= LGBTQ history in Finland =

This article is about lesbian, gay, bisexual and transgender (LGBT) history in Finland.

== Timeline of the legislation ==
- 1894 Homosexuality is criminalized in the new Criminal Code and punishable by a maximum of two years in prison.
- 1971 Homosexuality is decriminalized, but "promotion" of it remains illegal.
- 1981 Homosexuality is removed from the illness classification list.
- 1995 Discrimination on the basis of sexual orientation is prohibited in the Criminal Code.
- 1999 The Criminal Code is revised, ruling that there is no longer any age of consent difference between sexual acts performed by heterosexuals and those performed by homosexuals. The prohibition of "promotion of homosexuality" is removed.

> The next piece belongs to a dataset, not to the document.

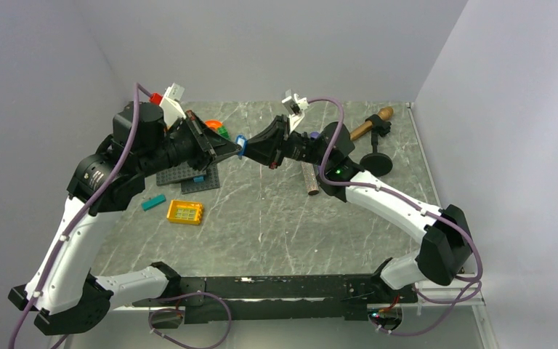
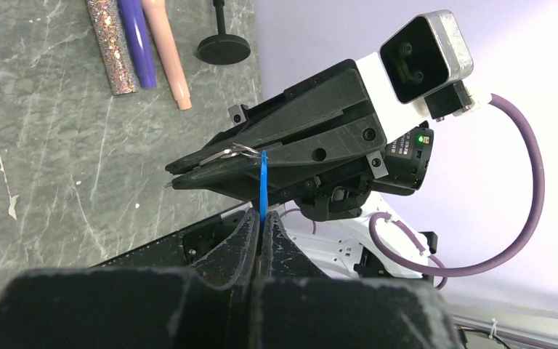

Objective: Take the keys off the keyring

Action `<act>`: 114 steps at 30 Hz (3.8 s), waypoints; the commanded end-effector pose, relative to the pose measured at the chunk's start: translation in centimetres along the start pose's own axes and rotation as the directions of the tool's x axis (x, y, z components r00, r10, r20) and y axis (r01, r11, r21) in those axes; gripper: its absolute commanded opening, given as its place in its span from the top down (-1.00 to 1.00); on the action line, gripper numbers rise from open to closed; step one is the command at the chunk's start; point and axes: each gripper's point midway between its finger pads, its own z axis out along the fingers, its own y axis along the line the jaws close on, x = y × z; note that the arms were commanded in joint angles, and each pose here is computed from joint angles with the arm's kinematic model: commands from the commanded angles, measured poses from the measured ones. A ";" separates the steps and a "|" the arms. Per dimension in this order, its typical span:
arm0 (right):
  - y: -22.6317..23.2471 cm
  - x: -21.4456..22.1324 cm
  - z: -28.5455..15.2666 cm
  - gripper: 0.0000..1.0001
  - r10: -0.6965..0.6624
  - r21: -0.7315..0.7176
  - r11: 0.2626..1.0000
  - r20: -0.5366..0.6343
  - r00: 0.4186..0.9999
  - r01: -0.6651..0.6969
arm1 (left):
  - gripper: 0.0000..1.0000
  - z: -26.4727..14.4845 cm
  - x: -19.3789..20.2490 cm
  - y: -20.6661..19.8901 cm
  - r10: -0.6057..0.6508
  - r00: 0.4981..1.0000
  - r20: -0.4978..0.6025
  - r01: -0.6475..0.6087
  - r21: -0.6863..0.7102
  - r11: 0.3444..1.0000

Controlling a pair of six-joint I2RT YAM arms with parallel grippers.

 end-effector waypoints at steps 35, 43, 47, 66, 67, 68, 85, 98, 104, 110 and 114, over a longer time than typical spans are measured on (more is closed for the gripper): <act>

- 2001 The Act on Registered Partnerships is passed in the Parliament. It follows the same regulations as the Marriage Act (for different-sex couples), though excluding the right to take the spouse's name and the right of adoption. The law comes into force on March 1, 2002, and the first couples are registered on March 8.
- 2003 The law on the gender confirmation of transgender individuals comes into force.

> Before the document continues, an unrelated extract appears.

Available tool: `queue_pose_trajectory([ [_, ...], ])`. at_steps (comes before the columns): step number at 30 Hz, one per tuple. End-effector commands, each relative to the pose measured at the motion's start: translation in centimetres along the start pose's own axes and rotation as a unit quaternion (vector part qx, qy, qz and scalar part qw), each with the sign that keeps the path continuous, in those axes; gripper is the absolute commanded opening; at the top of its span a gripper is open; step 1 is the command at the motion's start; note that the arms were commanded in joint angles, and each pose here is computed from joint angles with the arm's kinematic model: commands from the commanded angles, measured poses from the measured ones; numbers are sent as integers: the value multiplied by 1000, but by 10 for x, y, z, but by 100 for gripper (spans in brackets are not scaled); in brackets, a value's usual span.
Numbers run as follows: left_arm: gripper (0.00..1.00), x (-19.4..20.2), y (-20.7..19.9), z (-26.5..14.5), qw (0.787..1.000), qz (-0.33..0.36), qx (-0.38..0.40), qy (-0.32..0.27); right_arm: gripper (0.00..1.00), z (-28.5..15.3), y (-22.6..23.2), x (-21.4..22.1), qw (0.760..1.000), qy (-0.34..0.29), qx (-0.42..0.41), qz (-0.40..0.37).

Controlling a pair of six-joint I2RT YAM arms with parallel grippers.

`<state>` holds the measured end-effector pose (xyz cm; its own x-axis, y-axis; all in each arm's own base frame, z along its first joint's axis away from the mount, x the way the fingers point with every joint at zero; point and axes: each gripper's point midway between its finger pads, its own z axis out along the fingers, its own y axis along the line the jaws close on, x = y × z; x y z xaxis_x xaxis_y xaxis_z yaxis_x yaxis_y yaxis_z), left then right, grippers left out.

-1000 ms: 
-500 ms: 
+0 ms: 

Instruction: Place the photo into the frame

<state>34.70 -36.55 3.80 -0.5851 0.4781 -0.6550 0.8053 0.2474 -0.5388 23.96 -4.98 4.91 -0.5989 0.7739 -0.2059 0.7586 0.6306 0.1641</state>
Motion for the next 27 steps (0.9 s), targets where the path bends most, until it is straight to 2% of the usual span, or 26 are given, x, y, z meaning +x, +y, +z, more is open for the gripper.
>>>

- 2004 The Non-Discrimination Act comes into force on February 1, prohibiting direct and indirect discrimination and harassment based on age, ethnic or national origin, citizenship, language, religion, belief, opinion, health, disability, sexual orientation or any other ground in connection to the person.
- 2005 The revised Act on Gender Equality comes into force on June 1, 2005. According to a report by the Parliamentary Employment and Equality Committee, the revised Act is —under the rulings of Court of Justice of the European Union— to be interpreted in the way that the Section 7 prohibition of discrimination on the basis of sex covers also transgender individuals.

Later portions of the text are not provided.